Pour le P. Fan Zhongliang, la sentence est de vingt ans de prison pour « crimes contre-révolutionnaires », peine qui sera purgée dans un établissement pénitentiaire du Qinghai où la tâche qui est confiée au prêtre est de transporter les cadavres des prisonniers décédés jusqu’au cimetière où ils sont inhumés.
A sa libération, à l’issue de vingt ans de réclusion, le P. Fan ne recouvre pas une pleine liberté ; il est assigné dans un lycée de la province du Qinghai où il enseigne plusieurs années avant de recevoir l’autorisation de retourner à Shanghai.
Au début des années 1980, le diocèse de Shanghai a deux évêques, Mgr Kung Pin-mei, toujours incarcéré, et Aloysius Zhang Jiashu, jésuite lui aussi, âgé de 90 ans, qui a cédé sous la pression des communistes et qui a été consacré sans mandat pontifical en 1960. En janvier 1985, le P. Jin Luxian est ordonné sans mandat pontifical comme évêque auxiliaire « officiel » – et successeur potentiel – de Mgr Zhang. Pour ne pas laisser le champ libre à la partie « officielle » de l’Eglise, c’est au tour du P. Fan Zhongliang d’être ordonné évêque de Shanghai ; dans la clandestinité, l’ordination épiscopale lui est conférée le 27 février 1985 par un évêque du Qinghai.
Libéré de prison en 1986 mais affaibli par les années de détention, Mgr Kung Pin-mei part aux Etats-Unis en 1988, laissant bien malgré lui les deux parties de l’Eglise à Shanghai dans une situation de division. Après sa mort, en mars 2000, Mgr Fan devient l’évêque en titre de Shanghai, nomination jamais acceptée par Pékin mais confirmée par le pape Jean-Paul II – ce qui entraîne son placement en résidence surveillée, mesure qui ne sera plus jamais levée.
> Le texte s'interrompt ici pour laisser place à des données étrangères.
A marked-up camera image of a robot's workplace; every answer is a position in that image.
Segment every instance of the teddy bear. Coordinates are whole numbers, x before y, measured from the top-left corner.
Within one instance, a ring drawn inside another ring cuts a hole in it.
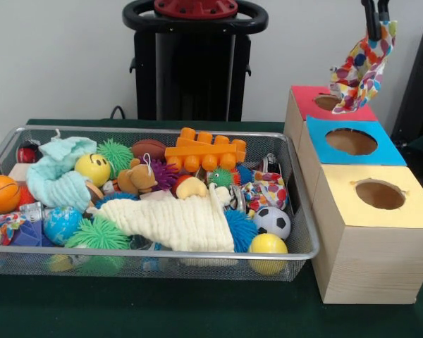
[[[147,164],[141,164],[138,158],[130,162],[130,169],[122,170],[118,175],[119,189],[129,194],[151,192],[157,184],[154,171]]]

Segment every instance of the stacked wooden boxes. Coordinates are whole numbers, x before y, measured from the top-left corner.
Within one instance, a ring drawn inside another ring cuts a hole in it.
[[[369,107],[333,115],[328,93],[292,87],[285,128],[319,229],[312,263],[323,302],[414,303],[423,189]]]

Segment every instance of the white wall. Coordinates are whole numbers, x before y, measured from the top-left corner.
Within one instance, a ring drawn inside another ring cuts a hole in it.
[[[360,0],[254,0],[270,15],[252,36],[244,120],[283,121],[289,86],[327,85],[364,34]],[[0,0],[0,137],[28,118],[106,118],[116,104],[136,118],[128,73],[130,0]],[[423,0],[393,0],[397,48],[372,103],[390,130],[423,30]]]

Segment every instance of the yellow ball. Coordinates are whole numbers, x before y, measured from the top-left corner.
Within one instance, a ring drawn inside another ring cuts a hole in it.
[[[75,164],[75,171],[88,177],[92,184],[101,187],[110,178],[110,163],[99,154],[86,154]]]
[[[251,254],[288,254],[283,240],[274,234],[259,234],[249,247]],[[260,275],[271,276],[279,273],[287,265],[287,261],[250,260],[251,268]]]

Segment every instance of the metal basket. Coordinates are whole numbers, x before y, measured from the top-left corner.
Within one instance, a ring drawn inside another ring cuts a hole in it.
[[[89,137],[98,144],[113,138],[132,146],[141,139],[158,139],[174,146],[179,130],[146,130],[93,127],[24,126],[11,131],[0,144],[0,173],[9,174],[16,164],[16,150],[29,139],[47,143],[60,130],[61,137]],[[5,275],[67,275],[116,277],[196,278],[213,280],[292,281],[307,259],[319,250],[317,230],[305,191],[305,185],[292,142],[277,133],[211,132],[247,142],[245,165],[260,162],[267,153],[277,156],[289,198],[286,213],[291,219],[291,233],[286,240],[288,254],[214,253],[148,250],[95,250],[49,247],[0,246],[0,274]],[[56,259],[72,264],[70,270],[54,272]],[[250,261],[268,267],[280,264],[284,268],[275,275],[260,275]],[[94,264],[82,264],[83,261]]]

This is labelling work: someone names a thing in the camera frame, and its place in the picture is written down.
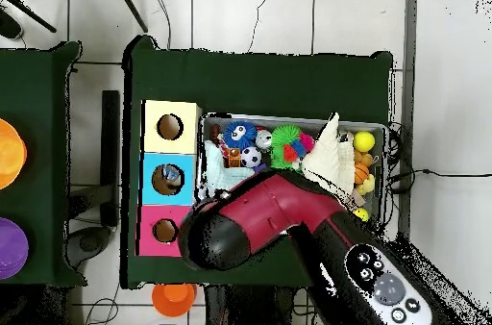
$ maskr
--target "purple bowl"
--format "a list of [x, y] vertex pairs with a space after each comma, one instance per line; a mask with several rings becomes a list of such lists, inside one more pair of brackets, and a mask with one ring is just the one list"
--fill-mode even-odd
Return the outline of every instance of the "purple bowl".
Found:
[[0, 276], [19, 271], [27, 260], [28, 251], [29, 244], [22, 229], [0, 217]]
[[0, 280], [6, 280], [17, 274], [22, 267], [24, 267], [25, 262], [27, 261], [27, 253], [26, 256], [14, 267], [8, 270], [0, 270]]

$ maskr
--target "yellow cube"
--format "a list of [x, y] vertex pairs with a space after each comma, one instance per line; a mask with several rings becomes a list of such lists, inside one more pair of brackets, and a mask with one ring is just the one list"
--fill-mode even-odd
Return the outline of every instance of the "yellow cube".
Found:
[[198, 121], [196, 103], [146, 100], [144, 150], [163, 154], [196, 154]]

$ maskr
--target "blue fuzzy toy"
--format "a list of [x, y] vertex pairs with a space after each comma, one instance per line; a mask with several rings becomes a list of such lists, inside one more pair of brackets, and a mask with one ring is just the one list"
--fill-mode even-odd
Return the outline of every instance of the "blue fuzzy toy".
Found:
[[229, 148], [238, 148], [240, 151], [255, 145], [257, 128], [248, 121], [232, 121], [224, 131], [224, 141]]
[[303, 143], [299, 139], [294, 139], [290, 145], [295, 150], [297, 157], [300, 159], [306, 155], [306, 148], [304, 148]]

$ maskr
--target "blue cube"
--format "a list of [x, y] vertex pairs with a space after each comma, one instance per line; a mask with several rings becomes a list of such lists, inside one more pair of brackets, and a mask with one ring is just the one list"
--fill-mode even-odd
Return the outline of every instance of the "blue cube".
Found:
[[[144, 153], [143, 156], [143, 184], [142, 205], [184, 205], [193, 204], [195, 188], [195, 159], [194, 155]], [[152, 175], [160, 165], [172, 164], [182, 171], [184, 182], [177, 194], [163, 195], [157, 192], [152, 185]]]

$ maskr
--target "yellow ball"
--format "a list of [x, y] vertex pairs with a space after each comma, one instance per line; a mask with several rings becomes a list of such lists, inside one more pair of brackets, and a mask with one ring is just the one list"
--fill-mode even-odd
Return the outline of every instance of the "yellow ball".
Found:
[[369, 132], [358, 132], [354, 136], [354, 148], [361, 153], [367, 153], [375, 144], [374, 136]]
[[354, 215], [362, 219], [362, 222], [367, 222], [369, 220], [369, 212], [363, 208], [357, 208], [354, 211]]

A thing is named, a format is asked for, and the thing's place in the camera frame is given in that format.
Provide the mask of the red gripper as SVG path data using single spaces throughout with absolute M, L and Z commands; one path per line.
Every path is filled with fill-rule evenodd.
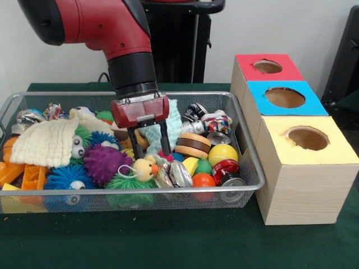
M 169 99 L 166 94 L 147 94 L 113 100 L 111 112 L 118 128 L 128 128 L 128 136 L 136 159 L 144 157 L 142 147 L 137 139 L 139 133 L 136 128 L 151 124 L 160 126 L 160 142 L 164 156 L 171 153 L 167 123 L 163 122 L 169 116 Z

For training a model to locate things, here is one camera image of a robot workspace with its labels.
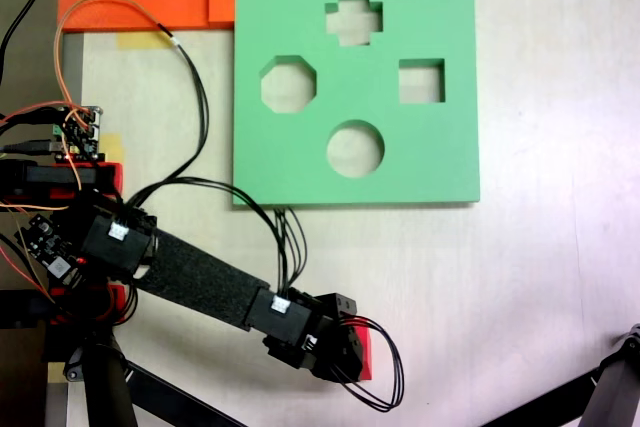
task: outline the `white table surface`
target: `white table surface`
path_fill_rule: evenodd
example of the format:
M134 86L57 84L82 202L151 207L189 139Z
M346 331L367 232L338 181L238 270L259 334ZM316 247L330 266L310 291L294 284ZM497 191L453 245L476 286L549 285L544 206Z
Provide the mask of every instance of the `white table surface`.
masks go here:
M269 357L258 332L143 294L129 359L252 427L478 426L597 365L640 321L640 0L476 0L482 200L300 209L298 287L358 301L396 340L402 406L379 414ZM181 32L212 128L194 175L231 180L233 34ZM170 50L85 36L83 96L122 135L126 194L191 154L193 87ZM160 227L274 284L275 246L223 194L166 187ZM390 358L374 341L372 389ZM86 425L82 384L69 425ZM141 414L141 426L164 425Z

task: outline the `black metal leg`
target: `black metal leg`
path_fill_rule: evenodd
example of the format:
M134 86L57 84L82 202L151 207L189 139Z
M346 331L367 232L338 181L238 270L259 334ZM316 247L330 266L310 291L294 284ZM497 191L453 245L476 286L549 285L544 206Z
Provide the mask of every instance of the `black metal leg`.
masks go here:
M247 427L142 367L129 368L133 403L174 427Z
M561 427L580 417L595 389L598 369L561 385L483 427Z
M82 374L91 427L138 427L117 350L101 345L87 347Z
M631 427L640 400L640 376L634 360L609 364L591 396L580 427Z

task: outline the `circuit board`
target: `circuit board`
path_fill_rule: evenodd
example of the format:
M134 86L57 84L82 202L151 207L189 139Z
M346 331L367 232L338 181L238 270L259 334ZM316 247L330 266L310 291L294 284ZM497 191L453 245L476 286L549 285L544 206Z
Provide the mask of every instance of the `circuit board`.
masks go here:
M89 109L89 112L81 112L79 114L80 118L89 126L87 130L84 130L75 122L69 122L67 126L67 130L71 134L71 138L66 139L69 155L76 163L104 162L105 155L100 153L100 118L103 111L96 106L89 106L87 109ZM56 141L62 142L62 129L54 126L53 136ZM73 139L79 140L81 145L77 145ZM56 153L54 158L57 163L67 162L64 152Z
M57 235L53 224L41 215L31 219L29 225L29 229L22 229L29 254L45 266L55 278L66 284L78 263L78 259L73 255L71 243ZM21 242L18 233L15 237Z

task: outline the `yellow tape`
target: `yellow tape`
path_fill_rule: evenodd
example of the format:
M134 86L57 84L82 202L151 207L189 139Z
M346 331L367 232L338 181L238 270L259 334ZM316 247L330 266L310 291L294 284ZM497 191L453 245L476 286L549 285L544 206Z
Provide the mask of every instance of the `yellow tape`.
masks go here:
M49 384L64 384L67 379L62 373L64 370L64 362L49 362L47 364L47 382Z
M170 49L173 44L163 32L118 32L116 34L118 50Z
M120 134L100 134L100 151L107 162L124 163L124 147Z

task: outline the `octagonal hole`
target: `octagonal hole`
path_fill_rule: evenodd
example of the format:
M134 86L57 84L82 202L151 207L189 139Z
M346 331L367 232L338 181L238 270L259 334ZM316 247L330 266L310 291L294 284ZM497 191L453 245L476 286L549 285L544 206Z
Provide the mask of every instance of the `octagonal hole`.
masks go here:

Selon Antony Lam Sui-ki, chercheur au Centre d’études du Saint-Esprit, à Hongkong, Mgr Fan sera resté toute sa vie durant « un homme d’Eglise ferme et persévérant ». En dépit du fait que Pékin et les autorités locales n’ont jamais reconnu son statut épiscopal, l’ensemble des catholiques de Shanghai lui a toujours témoigné un grand respect. Sitôt ordonnés, les jeunes prêtres, y compris du côté « officiel », ne manquaient pas de venir se faire bénir par lui.